# TASK DETAILS
What you write must match, character for character, the lines from the one with "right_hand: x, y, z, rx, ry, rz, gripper" down to the one with "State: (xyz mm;" in the listing below, minus its pictures.

# RECORDED INFORMATION
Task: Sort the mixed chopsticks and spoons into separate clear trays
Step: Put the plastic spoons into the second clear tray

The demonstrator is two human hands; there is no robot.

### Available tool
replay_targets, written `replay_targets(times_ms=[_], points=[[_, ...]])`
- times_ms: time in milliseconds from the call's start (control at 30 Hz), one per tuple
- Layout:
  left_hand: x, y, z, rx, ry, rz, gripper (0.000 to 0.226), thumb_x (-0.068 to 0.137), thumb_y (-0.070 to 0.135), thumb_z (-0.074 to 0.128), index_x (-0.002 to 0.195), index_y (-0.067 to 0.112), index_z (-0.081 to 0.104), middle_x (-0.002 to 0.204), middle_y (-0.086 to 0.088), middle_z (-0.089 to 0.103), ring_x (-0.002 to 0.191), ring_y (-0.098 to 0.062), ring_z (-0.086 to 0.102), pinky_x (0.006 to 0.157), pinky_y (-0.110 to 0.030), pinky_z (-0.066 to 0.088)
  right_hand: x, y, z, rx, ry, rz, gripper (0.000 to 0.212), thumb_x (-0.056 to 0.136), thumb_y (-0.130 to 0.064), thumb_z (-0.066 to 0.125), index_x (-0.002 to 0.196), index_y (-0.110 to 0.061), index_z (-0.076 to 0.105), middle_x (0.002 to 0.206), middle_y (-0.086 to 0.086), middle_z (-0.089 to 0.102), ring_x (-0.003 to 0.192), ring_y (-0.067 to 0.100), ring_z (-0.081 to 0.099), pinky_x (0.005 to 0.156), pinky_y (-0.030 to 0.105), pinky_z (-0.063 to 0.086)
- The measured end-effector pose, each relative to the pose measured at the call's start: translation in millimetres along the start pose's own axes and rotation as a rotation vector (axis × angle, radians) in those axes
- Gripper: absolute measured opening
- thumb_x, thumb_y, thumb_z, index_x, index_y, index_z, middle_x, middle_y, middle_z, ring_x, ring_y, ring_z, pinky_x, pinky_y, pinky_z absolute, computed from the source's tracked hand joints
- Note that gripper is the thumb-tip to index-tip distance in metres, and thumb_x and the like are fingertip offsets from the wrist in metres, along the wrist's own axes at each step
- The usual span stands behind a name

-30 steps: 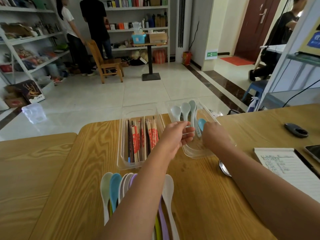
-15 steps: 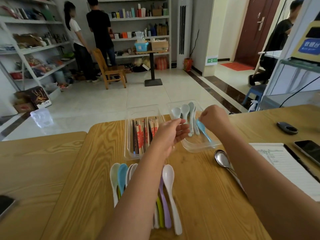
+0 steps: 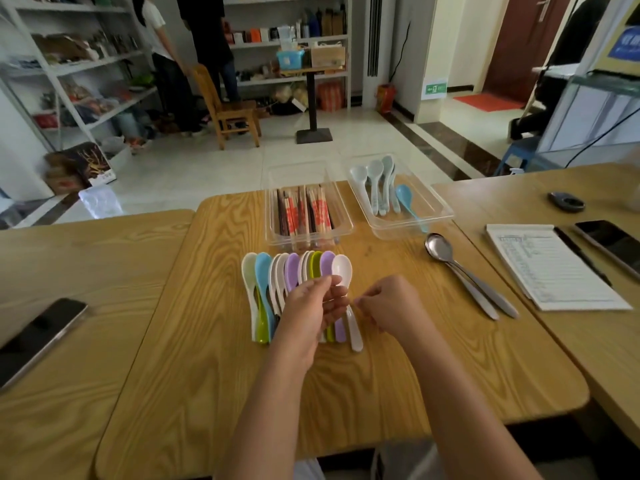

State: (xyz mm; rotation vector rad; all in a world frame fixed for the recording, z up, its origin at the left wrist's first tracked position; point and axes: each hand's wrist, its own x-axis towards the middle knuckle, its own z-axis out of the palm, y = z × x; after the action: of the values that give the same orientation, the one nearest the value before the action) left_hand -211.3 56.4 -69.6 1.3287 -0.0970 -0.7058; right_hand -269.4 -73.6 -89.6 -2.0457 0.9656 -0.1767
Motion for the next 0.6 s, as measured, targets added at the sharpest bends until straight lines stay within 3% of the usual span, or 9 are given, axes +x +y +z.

# RESPONSE TO THIS EXERCISE
  right_hand: x, y, z, rx, ry, rz, gripper (0.000 to 0.212), thumb_x (-0.056 to 0.136), thumb_y (-0.130 to 0.064), thumb_z (-0.066 to 0.125), index_x (-0.002 to 0.196), index_y (-0.110 to 0.061), index_z (-0.076 to 0.105), middle_x (0.002 to 0.206), middle_y (-0.086 to 0.086), middle_z (-0.089 to 0.102), ring_x (-0.003 to 0.192), ring_y (-0.067 to 0.100), ring_z (-0.081 to 0.099), pinky_x (0.005 to 0.156), pinky_y (-0.030 to 0.105), pinky_z (-0.063 to 0.086)
- The measured end-effector pose, each relative to the pose measured at the call's start: translation in millimetres along the start pose's own axes and rotation as a rotation vector (axis × angle, radians) in those axes
- Gripper: absolute measured opening
- thumb_x, thumb_y, thumb_z, index_x, index_y, index_z, middle_x, middle_y, middle_z, ring_x, ring_y, ring_z, pinky_x, pinky_y, pinky_z absolute, computed from the source's tracked hand joints
- Note that gripper is the thumb-tip to index-tip distance in metres, and thumb_x and the like are fingertip offsets from the wrist in metres, along the wrist's own axes at each step
- The usual span stands behind a name

-30 steps: 
-15 steps: 
+0 steps: 

State: (xyz mm; rotation vector rad; all in a world frame fixed for the recording, z up, its origin at the left wrist's first tracked position; point and axes: each hand's wrist, its own x-axis towards the middle knuckle, its own z-axis out of the palm, y = z × x; after the action: of the values that give the same orientation, the one nearest the value before the action) left_hand -211.3 56.4 -69.6 1.3287 -0.0970 -0.7058; right_hand -269.4 -73.6 -89.6 -2.0457 0.9656 -0.1767

None of the exercise remains to be done.